A review of New York State Department of Environmental Conservation records uncovered the spill, which was reported in 2000 and led to the excavation of more than 2,600 tons of dirt, said Walter Hang, president of the Ithaca-based Toxics Targeting, an environmental database firm.The case is not marked as closed.

“In your area, one site had almost 3,000 tons of contaminated dirt removed and the DEC investigator remarks said plain as day that there’s still contamination in a ditch … 3,000 tons of contaminated dirt is a very large pollution hazard,” Hang remarked.

That’s why Hang, who uncovered eight other violations he deemed significant along the pipeline, thinks state law obligates the state to turn down Dominion’s application for water quality certification for the expansion.

Dominion wants to add two new compressor stations to the 50-year- old, 200-mile pipeline, in Georgetown and in Veteran, and to expand the existing compressor station in Minden. The pipelines runs from Horseheads to the Capital District. Dominion did not immediately respond to a request for comment.

The company states online that the expansion is needed to meet the demand for natural gas by National Grid customers upstate. Inspections, safety features and 24/7 monitoring would keep the pipeline safe, the literature argued.

The project, which Dominion had hoped to start in March, has received approval from the Federal Energy Regulatory Commission, but needs air and water quality approvals from the New York State Department of Environmental Conservation.

DEC announced July 27 that the deadline for public comment on the proposed expansion will be extended from Aug. 1 to Sept. 12 and that it will schedule hearings on the issue.

Otsego 2000, a nonprofit group working to protect the Otsego Lake region, has opposed the Dominion expansion, arguing that it does not use the latest technology to protect the environment and the public, and that increasing flow over old pipes is too big a risk.
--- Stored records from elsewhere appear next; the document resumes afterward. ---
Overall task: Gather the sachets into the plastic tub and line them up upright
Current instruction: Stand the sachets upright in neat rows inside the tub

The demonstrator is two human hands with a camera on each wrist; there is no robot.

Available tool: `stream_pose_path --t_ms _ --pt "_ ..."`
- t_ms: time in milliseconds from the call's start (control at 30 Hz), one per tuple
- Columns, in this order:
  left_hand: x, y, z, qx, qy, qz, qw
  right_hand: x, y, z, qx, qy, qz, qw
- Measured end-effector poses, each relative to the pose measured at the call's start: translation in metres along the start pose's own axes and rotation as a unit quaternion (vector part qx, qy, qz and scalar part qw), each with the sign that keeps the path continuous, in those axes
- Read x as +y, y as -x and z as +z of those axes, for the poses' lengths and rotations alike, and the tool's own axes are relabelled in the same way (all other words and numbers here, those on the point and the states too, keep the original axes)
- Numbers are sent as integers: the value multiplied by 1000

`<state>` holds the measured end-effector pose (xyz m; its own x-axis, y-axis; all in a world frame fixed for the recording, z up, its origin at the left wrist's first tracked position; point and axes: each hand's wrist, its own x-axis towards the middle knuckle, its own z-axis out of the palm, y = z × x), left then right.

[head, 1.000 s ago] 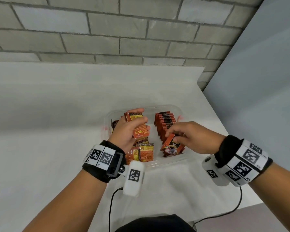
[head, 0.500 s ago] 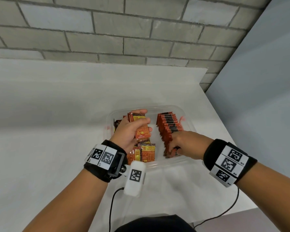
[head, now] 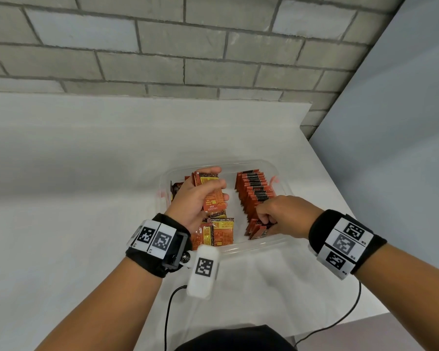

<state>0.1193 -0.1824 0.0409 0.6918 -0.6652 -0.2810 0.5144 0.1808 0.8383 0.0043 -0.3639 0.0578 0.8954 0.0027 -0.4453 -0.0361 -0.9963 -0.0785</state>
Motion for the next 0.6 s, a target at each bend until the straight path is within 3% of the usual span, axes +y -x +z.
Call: stream_pose_path --t_ms 233,367,500,600 --pt "-1 0 -2 4 35 -11 999 6 8 -13 -6 -118 38 992" --pt "-2 -2 -2 13 48 -25 998 12 8 -12 28 -138 31 990" --pt "-3 -3 -2 13 39 -26 999 5 5 -6 59 -93 -11 994" --pt "-3 -2 -1 15 32 -26 999 -2 1 3 16 25 -63 998"
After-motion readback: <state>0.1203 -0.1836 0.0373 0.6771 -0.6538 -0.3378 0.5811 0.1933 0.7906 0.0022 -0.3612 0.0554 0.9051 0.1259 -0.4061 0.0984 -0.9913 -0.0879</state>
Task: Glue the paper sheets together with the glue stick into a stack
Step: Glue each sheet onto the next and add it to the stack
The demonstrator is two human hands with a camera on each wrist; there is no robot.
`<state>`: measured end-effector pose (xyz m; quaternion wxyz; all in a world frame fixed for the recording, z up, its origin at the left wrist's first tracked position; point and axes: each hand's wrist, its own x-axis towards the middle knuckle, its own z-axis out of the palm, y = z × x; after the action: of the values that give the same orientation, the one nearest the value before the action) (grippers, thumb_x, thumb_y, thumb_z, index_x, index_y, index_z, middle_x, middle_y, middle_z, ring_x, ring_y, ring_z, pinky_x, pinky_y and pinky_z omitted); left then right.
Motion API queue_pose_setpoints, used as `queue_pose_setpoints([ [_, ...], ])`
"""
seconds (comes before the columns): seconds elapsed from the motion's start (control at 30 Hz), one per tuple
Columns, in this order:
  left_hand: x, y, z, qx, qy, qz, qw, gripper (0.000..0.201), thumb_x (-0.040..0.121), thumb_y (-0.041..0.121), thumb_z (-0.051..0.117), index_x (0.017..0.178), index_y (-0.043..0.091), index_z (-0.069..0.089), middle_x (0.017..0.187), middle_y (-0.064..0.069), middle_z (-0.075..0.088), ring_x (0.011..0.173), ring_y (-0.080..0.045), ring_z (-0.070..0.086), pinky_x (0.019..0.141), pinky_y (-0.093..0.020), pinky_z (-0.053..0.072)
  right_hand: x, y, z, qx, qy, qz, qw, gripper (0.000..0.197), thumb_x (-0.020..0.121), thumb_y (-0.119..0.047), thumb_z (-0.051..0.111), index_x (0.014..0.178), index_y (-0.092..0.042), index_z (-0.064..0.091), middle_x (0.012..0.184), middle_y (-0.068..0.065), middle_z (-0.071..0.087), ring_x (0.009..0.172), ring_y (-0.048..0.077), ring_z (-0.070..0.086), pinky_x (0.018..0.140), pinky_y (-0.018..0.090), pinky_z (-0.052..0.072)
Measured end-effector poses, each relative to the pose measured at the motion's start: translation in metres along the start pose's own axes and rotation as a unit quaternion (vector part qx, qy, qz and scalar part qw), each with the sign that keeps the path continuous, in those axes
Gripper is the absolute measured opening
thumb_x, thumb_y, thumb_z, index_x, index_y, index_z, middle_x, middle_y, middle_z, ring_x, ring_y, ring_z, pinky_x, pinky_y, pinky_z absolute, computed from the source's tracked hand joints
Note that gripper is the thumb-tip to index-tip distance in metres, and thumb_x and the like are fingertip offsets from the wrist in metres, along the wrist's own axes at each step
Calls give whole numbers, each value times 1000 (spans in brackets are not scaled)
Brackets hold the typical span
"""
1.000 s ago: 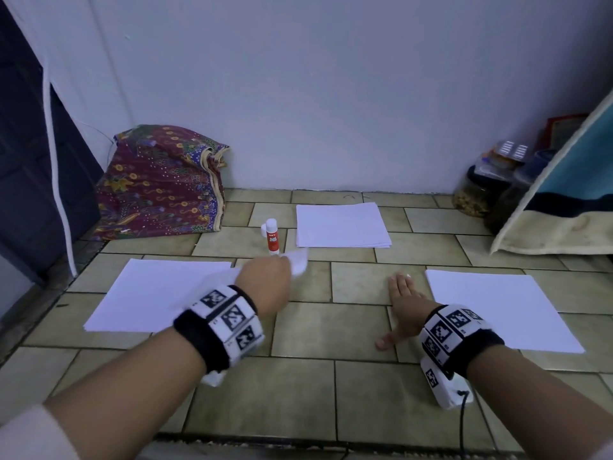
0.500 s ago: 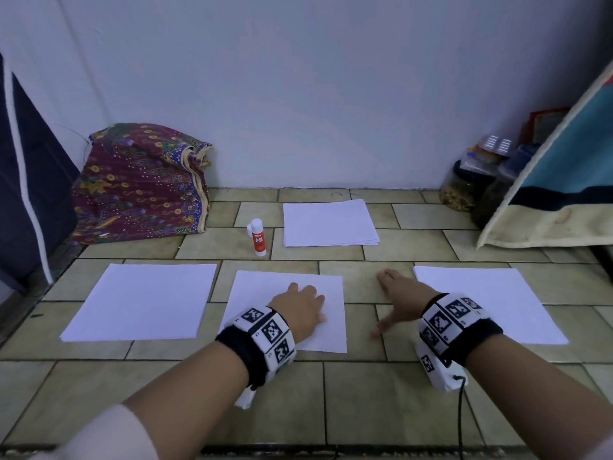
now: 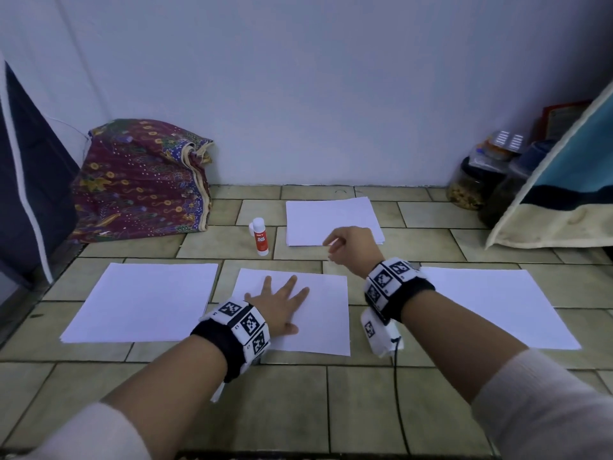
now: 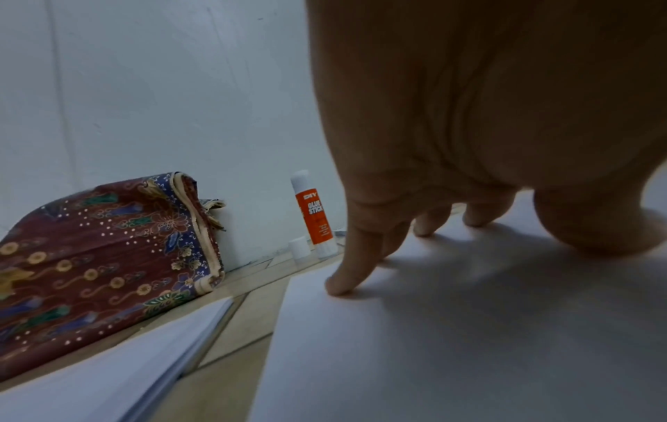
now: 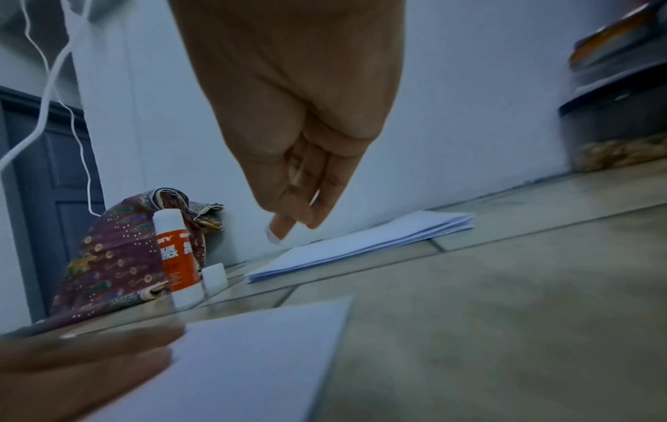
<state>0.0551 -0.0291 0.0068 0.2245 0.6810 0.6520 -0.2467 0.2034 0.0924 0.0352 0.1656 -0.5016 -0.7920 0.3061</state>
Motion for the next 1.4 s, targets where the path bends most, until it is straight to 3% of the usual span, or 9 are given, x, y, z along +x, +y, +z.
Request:
queue_pose_setpoints([
  [0.17,4,1,2,8,-9,-12,1000,76,100,46,40,151,33,-16,157,5,-28,144,-43,-15,109,-67,21,29,-28,26,23,-47,-16,998,31,72,1,77,100,-12,72,94,5,72,78,9,61,66,14,49],
  [0.3,10,0,7,34,-8,-17,999,92,81,82,21,150,34,-16,157,6,-27,143,-44,-15,108,-66,23,44,-49,44,25,-82,-17,996,41,71,-7,82,109,-12,67,103,6,70,83,11,59,64,16,47],
  [0.47,8,1,5,29,-14,-23,999,73,95,58,32,154,27,3,160,3,-16,144,-41,-16,110,-64,19,55,-71,68,-20,-102,-25,994,58,73,-14,81,126,-13,56,116,5,64,103,16,59,87,24,47],
  [0.6,4,-1,3,-30,-10,-28,999,64,97,43,45,152,17,24,161,-8,-8,147,-31,-11,113,-62,10,59,-78,79,-30,-84,-23,996,37,80,-20,73,114,-10,62,111,7,66,105,22,61,86,29,50],
  [0.87,9,-2,6,-7,-8,-7,1000,77,98,47,41,151,35,-14,157,9,-27,144,-41,-18,110,-66,19,51,-58,52,8,-81,-24,996,35,89,-20,63,119,-4,54,110,11,62,103,26,58,87,33,47],
  [0.97,8,-4,5,-6,-4,-4,1000,78,98,47,43,150,37,-14,157,10,-27,145,-40,-16,110,-65,20,40,-41,36,7,-89,-23,996,25,87,-23,67,104,-10,54,87,-2,55,88,17,52,67,21,40],
  [1.1,9,-6,3,-9,10,4,1000,80,97,47,46,151,37,-12,159,6,-21,145,-40,-13,109,-65,24,22,-16,17,-12,-98,-21,995,18,82,-16,71,86,-15,53,88,1,58,80,15,52,67,20,42],
  [1.17,10,-4,1,3,15,0,1000,82,96,48,47,152,34,-11,160,2,-16,144,-43,-7,108,-63,29,14,-5,9,-32,-78,-19,996,33,77,-13,75,68,-22,44,75,-6,51,70,11,48,56,16,33],
  [1.4,11,9,-8,34,73,-10,997,79,89,54,54,150,25,12,150,-5,17,131,-39,22,93,-46,46,-4,16,-5,-3,-58,2,998,33,74,-13,74,68,-21,42,72,-7,47,64,6,44,55,19,31],
])
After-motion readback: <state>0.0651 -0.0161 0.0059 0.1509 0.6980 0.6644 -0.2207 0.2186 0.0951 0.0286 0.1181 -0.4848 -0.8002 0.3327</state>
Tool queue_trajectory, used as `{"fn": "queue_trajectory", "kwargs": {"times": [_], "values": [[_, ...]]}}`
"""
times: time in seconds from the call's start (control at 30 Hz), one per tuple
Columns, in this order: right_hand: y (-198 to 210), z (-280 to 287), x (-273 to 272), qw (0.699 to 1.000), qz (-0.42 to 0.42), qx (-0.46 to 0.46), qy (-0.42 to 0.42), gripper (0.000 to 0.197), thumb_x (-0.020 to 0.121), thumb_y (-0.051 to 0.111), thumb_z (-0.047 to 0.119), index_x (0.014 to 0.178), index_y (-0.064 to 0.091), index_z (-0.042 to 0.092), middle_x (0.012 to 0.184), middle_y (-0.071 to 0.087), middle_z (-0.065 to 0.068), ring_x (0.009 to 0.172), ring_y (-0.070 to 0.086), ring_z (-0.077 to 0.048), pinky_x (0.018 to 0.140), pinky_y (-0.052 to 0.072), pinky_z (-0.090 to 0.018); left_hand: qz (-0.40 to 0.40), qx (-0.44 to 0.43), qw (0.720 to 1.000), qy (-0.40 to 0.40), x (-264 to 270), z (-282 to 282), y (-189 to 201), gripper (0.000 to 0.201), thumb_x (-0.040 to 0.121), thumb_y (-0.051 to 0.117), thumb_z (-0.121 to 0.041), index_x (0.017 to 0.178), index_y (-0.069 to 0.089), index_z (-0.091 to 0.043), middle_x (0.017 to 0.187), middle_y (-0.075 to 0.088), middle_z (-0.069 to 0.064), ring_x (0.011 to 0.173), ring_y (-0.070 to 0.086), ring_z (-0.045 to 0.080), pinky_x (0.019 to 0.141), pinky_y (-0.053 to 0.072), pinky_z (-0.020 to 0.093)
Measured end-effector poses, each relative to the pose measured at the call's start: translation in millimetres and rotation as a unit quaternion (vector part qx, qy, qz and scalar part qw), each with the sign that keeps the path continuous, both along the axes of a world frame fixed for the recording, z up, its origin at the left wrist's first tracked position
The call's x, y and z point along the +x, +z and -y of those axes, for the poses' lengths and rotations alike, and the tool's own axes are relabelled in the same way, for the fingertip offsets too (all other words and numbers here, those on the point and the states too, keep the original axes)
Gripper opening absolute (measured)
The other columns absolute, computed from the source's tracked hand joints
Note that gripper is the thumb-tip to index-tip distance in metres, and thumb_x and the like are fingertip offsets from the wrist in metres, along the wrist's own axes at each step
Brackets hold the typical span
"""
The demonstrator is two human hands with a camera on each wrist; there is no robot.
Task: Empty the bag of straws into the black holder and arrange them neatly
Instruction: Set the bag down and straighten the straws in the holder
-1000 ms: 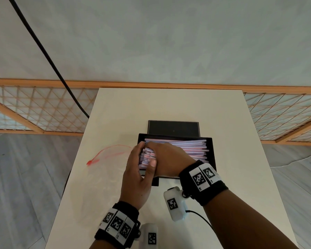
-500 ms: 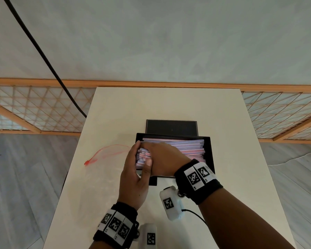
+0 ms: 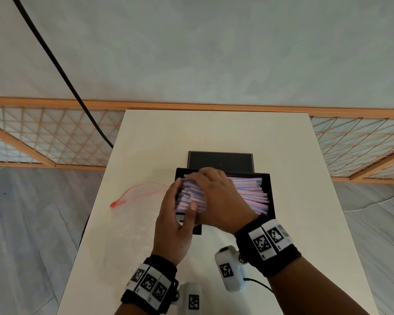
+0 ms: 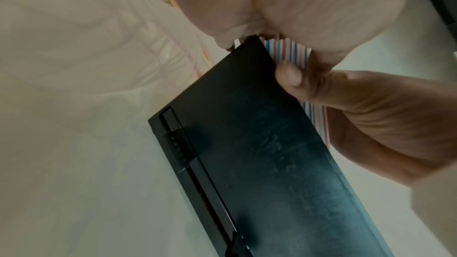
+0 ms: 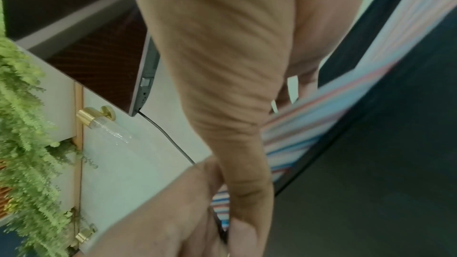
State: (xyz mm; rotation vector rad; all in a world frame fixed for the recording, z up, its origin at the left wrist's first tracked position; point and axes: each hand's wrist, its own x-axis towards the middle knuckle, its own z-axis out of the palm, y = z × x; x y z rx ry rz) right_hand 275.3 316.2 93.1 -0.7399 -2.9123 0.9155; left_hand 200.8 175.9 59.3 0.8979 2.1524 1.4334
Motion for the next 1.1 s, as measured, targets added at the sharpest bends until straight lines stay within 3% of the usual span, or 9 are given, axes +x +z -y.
{"fn": "queue_trajectory", "kwargs": {"times": [0.1,0.23,0.4,0.53,0.73,0.87,1.1], "values": [[5.6,2.6,12.5,0.999,0.027,0.034,-0.022,0.087,0.067,0.081,0.055,0.142,0.045,0.03,0.129,0.047,0.002,0.119,0.044,-0.02,0.102,0.04,-0.041,0.002,0.006,1.0,-0.01,0.4,0.0,-1.5,0.063,0.093,0.053,-0.047,0.15,0.034,-0.028,0.143,0.052,-0.009,0.125,0.057,0.009,0.095,0.048,0.012],[1.2,13.5,12.0,0.999,0.036,-0.005,0.0,0.082,0.075,0.082,0.047,0.145,0.043,0.027,0.134,0.052,0.001,0.122,0.05,-0.02,0.104,0.044,-0.041,-0.014,0.008,1.0,-0.013,0.2,-2.7,-5.8,0.062,0.094,0.051,-0.047,0.15,0.035,-0.026,0.147,0.047,-0.01,0.131,0.05,0.008,0.102,0.047,0.019],[-6.5,20.0,1.8,0.999,0.018,-0.027,0.006,0.063,0.083,0.073,0.032,0.14,0.049,0.023,0.13,0.06,-0.002,0.118,0.056,-0.024,0.1,0.05,-0.047,-0.033,0.006,0.999,-0.018,-0.9,-1.9,-5.1,0.062,0.094,0.044,-0.052,0.15,0.035,-0.026,0.148,0.046,-0.011,0.135,0.047,0.005,0.108,0.04,0.018],[-14.8,21.6,-3.5,0.999,0.021,-0.026,0.008,0.061,0.083,0.069,0.031,0.141,0.05,0.025,0.125,0.062,-0.002,0.114,0.058,-0.026,0.096,0.051,-0.048,-0.031,0.006,0.999,-0.016,-1.8,-2.1,-6.3,0.058,0.096,0.043,-0.05,0.15,0.036,-0.027,0.146,0.049,-0.011,0.134,0.048,0.007,0.109,0.044,0.032],[-11.9,19.8,-9.9,0.999,0.033,-0.025,-0.002,0.031,0.085,0.064,0.026,0.114,0.065,0.016,0.105,0.069,-0.007,0.098,0.064,-0.028,0.086,0.056,-0.044,-0.03,0.01,0.999,-0.007,-1.9,-2.7,-8.6,0.056,0.097,0.043,-0.046,0.149,0.037,-0.027,0.147,0.047,-0.013,0.135,0.046,0.005,0.111,0.041,0.032],[-12.9,21.5,-11.5,0.999,0.046,-0.01,-0.011,0.03,0.087,0.062,0.025,0.115,0.057,0.016,0.097,0.073,-0.005,0.088,0.069,-0.029,0.076,0.057,-0.039,-0.026,0.017,0.999,-0.009,-1.5,-2.9,-8.4,0.055,0.098,0.042,-0.045,0.15,0.037,-0.027,0.147,0.048,-0.012,0.136,0.046,0.006,0.111,0.042,0.035],[-10.4,20.5,-13.4,0.999,0.036,-0.029,-0.011,0.033,0.087,0.064,0.026,0.119,0.059,0.019,0.109,0.071,-0.003,0.096,0.068,-0.026,0.082,0.058,-0.044,-0.012,0.029,0.999,-0.008,-2.8,-1.2,-8.7,0.057,0.097,0.046,-0.044,0.15,0.036,-0.026,0.146,0.049,-0.013,0.133,0.05,0.009,0.107,0.045,0.031]]}}
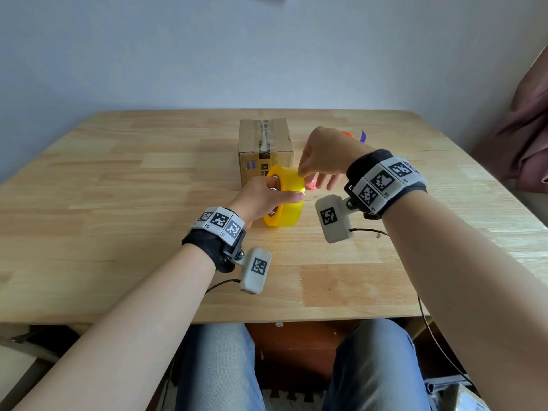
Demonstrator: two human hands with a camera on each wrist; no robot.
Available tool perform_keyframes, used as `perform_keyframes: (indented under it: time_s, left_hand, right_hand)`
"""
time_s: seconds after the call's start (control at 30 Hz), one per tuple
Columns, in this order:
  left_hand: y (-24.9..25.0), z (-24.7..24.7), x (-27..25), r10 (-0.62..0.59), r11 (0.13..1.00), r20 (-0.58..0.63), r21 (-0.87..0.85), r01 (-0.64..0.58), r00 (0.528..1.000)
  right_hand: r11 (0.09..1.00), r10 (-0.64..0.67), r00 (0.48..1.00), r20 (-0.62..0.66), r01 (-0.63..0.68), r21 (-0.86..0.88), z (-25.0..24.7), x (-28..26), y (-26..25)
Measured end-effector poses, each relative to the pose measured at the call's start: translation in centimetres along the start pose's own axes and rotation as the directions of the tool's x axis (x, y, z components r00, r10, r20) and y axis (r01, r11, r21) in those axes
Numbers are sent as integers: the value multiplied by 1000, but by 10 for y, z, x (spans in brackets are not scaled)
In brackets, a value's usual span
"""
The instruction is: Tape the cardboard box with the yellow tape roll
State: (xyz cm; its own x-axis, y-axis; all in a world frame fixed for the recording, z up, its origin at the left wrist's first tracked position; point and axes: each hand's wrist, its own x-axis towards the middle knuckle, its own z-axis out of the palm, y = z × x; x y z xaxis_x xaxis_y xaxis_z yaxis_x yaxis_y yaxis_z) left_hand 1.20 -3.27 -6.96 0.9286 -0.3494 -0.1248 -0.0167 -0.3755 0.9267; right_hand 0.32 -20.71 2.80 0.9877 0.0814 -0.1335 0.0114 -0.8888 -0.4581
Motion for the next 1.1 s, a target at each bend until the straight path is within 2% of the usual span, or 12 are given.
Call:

An expansion of the Brookman Corners compressor station in Minden would pump an extra 100,000 pounds of greenhouse gases into an unusual atmospheric situation at the bottom of two valleys, said Nicole Dillingham, president of the board.

“It’s a very low point so even though they have a smokestack to take the emissions up and disperse them, they will not really disperse. They will cling to the valley,” she said.